> [WHAT IS NEEDED] List all the lines in these records that hold "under".

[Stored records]
============
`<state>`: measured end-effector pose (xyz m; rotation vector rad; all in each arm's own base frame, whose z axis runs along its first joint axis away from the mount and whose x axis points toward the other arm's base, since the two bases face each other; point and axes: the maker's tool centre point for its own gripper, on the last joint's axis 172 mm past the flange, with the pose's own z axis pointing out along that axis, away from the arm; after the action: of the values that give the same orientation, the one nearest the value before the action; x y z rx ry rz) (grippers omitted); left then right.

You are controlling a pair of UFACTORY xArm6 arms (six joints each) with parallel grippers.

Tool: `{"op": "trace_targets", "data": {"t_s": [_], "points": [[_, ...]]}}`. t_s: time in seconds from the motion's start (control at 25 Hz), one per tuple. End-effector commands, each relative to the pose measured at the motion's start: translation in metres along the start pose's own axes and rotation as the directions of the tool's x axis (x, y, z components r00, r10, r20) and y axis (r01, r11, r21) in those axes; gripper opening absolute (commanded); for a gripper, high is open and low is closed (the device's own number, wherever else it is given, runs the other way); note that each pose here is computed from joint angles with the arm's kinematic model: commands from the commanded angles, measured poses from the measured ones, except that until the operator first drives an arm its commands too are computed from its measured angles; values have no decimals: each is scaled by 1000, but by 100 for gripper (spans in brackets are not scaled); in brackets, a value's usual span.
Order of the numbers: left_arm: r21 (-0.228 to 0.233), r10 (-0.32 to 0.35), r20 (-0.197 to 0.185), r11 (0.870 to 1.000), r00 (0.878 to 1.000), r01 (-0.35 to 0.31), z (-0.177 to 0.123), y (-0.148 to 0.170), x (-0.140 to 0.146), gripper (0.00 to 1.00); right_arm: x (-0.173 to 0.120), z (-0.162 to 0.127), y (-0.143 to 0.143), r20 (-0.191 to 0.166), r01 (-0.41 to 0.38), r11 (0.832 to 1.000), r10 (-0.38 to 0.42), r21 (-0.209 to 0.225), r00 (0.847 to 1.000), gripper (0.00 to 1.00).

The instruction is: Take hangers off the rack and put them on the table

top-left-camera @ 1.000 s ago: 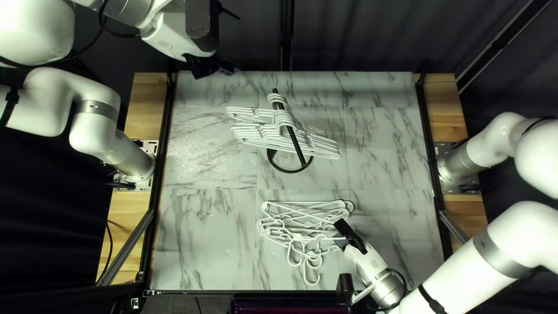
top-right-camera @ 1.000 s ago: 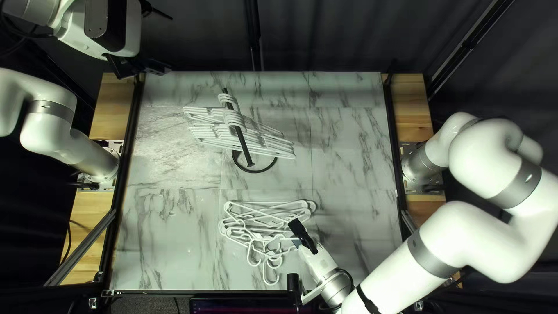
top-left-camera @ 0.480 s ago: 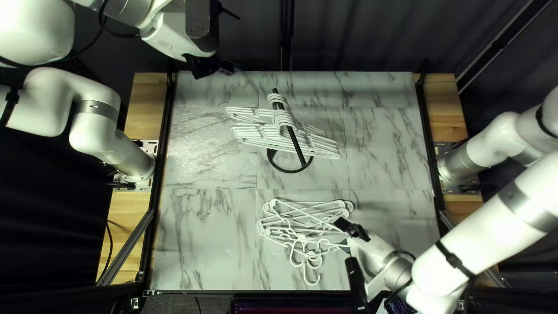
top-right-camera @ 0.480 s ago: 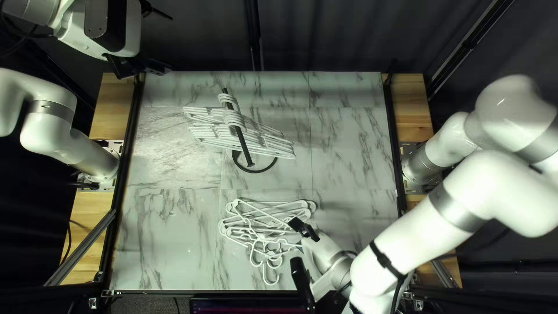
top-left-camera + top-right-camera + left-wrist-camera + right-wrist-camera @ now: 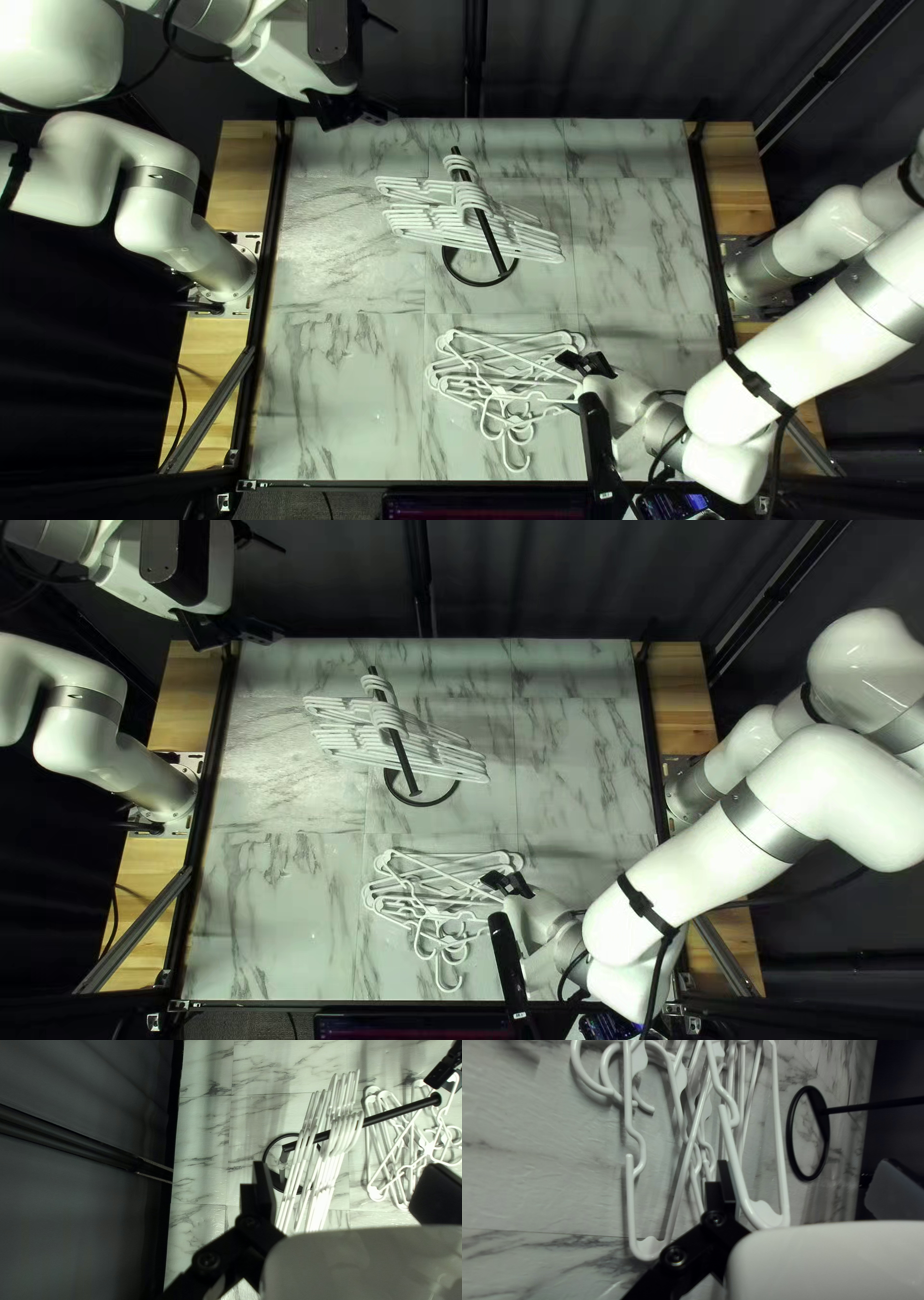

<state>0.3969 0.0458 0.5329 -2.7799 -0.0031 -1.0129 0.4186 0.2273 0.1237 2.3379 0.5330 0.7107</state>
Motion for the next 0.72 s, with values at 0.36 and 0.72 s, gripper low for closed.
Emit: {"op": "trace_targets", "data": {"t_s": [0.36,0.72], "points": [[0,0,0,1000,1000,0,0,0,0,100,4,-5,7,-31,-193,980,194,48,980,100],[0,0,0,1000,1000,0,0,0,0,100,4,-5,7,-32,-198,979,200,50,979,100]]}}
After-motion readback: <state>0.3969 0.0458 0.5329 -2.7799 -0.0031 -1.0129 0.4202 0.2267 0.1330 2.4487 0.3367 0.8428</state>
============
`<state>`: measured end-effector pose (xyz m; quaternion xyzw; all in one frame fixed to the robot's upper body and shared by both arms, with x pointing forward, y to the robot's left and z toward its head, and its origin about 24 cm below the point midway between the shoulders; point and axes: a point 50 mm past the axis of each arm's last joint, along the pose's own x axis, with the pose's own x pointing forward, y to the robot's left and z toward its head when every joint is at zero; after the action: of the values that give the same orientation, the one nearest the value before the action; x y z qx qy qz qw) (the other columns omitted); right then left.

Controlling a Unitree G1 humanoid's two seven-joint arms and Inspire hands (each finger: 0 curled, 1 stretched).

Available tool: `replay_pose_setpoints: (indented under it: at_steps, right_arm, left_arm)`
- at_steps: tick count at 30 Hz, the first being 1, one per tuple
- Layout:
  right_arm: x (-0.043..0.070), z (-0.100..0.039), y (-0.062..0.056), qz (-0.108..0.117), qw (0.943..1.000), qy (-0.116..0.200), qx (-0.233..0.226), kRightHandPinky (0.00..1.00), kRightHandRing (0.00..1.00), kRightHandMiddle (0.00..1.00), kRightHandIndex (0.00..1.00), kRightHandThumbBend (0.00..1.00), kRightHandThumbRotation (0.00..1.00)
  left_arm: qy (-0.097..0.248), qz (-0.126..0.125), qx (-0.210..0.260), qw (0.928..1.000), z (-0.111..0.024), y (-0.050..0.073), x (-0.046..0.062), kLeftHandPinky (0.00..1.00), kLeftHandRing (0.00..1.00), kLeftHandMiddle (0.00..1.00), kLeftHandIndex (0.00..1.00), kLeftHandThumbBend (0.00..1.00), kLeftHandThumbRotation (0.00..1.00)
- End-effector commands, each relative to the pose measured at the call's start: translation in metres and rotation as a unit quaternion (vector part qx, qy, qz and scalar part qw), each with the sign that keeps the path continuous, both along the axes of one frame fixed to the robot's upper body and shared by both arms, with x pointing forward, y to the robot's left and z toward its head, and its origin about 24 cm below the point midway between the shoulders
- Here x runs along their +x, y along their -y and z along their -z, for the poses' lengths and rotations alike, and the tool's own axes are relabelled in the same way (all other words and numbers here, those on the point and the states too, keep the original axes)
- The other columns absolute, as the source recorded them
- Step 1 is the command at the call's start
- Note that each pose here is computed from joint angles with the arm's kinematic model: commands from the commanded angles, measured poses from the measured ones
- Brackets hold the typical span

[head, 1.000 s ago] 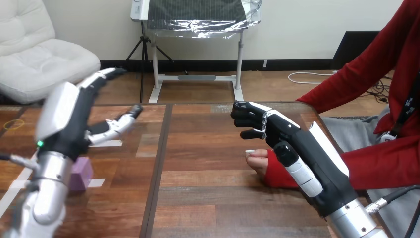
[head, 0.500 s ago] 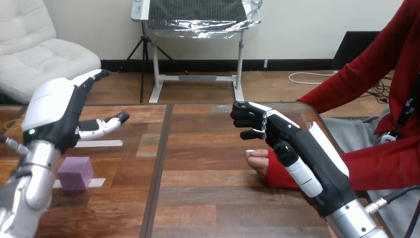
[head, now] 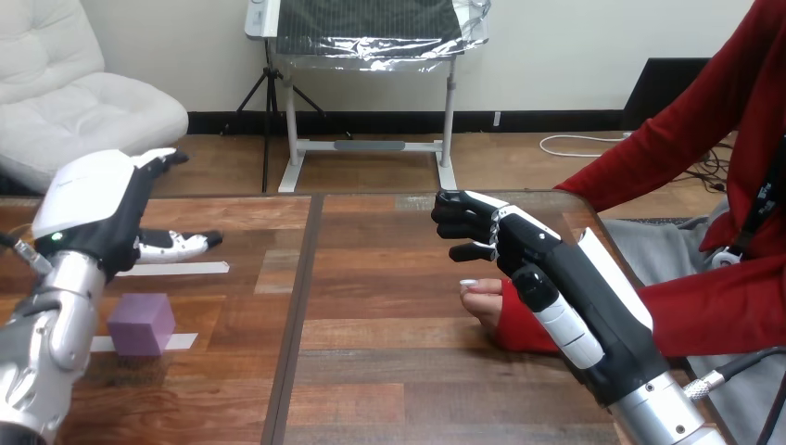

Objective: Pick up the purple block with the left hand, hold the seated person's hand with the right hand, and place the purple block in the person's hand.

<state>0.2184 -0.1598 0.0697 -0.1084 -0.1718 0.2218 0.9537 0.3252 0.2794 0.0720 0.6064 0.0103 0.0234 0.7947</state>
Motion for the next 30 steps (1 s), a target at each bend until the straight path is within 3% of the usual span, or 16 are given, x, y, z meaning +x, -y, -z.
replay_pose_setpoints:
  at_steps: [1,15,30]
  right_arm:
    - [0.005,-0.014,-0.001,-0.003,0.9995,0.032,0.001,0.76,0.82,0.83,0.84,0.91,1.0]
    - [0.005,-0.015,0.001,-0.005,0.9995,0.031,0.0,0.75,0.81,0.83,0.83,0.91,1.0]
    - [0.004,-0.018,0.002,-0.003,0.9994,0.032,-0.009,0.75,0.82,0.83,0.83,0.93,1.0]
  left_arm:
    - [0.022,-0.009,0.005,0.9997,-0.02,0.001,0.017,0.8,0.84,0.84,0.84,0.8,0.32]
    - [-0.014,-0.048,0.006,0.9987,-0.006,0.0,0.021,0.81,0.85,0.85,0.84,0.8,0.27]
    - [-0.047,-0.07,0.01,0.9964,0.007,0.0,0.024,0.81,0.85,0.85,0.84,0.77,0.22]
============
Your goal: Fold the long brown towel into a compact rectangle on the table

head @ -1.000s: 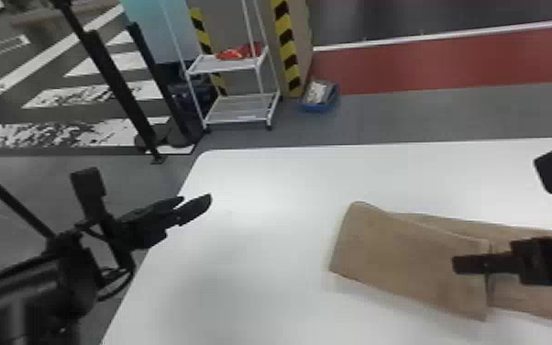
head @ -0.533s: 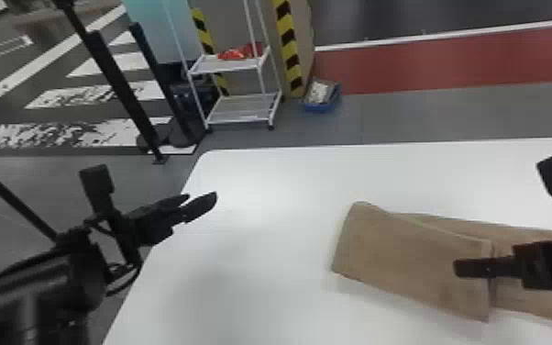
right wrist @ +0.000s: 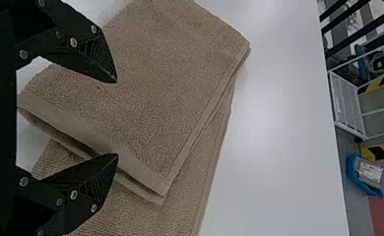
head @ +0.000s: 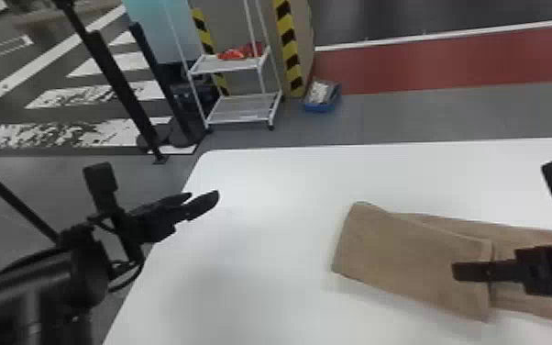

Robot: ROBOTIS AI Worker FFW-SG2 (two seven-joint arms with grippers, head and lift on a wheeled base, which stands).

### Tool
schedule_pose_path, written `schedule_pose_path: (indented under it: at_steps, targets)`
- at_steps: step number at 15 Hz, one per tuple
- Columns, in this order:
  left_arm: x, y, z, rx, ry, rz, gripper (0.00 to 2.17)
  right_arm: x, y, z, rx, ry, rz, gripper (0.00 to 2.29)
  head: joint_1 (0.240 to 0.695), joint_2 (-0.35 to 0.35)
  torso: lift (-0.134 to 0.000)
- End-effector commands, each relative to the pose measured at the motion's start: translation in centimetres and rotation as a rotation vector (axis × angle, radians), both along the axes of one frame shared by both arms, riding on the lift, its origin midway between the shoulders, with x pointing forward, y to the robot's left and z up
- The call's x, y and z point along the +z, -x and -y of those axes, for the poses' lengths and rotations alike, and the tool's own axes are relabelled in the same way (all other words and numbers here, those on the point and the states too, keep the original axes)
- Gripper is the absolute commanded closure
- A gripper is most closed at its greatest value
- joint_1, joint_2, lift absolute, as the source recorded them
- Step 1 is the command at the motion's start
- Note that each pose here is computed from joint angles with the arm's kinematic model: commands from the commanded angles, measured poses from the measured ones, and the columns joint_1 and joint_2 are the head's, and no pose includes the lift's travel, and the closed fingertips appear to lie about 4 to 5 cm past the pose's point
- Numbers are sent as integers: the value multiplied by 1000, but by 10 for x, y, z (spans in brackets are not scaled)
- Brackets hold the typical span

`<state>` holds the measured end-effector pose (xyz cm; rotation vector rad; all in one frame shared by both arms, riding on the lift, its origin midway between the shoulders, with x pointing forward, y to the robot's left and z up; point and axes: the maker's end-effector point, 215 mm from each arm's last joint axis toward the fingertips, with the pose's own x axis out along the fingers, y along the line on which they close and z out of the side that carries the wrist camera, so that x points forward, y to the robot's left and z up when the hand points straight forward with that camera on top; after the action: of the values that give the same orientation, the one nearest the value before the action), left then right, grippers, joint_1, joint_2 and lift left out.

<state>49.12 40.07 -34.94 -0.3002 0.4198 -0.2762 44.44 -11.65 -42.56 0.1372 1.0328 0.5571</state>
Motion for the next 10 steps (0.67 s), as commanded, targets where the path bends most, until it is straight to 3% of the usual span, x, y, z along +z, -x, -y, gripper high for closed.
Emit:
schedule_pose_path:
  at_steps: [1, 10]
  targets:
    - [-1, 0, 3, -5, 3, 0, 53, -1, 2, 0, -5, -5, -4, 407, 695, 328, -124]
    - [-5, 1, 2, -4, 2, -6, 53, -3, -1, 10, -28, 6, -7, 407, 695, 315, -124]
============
> [WRITTEN REPLY]
Available tool: `replay_pose_setpoints: (indented under it: at_steps, right_arm, left_arm)`
schedule_pose_path, written `schedule_pose_path: (indented under it: at_steps, targets)`

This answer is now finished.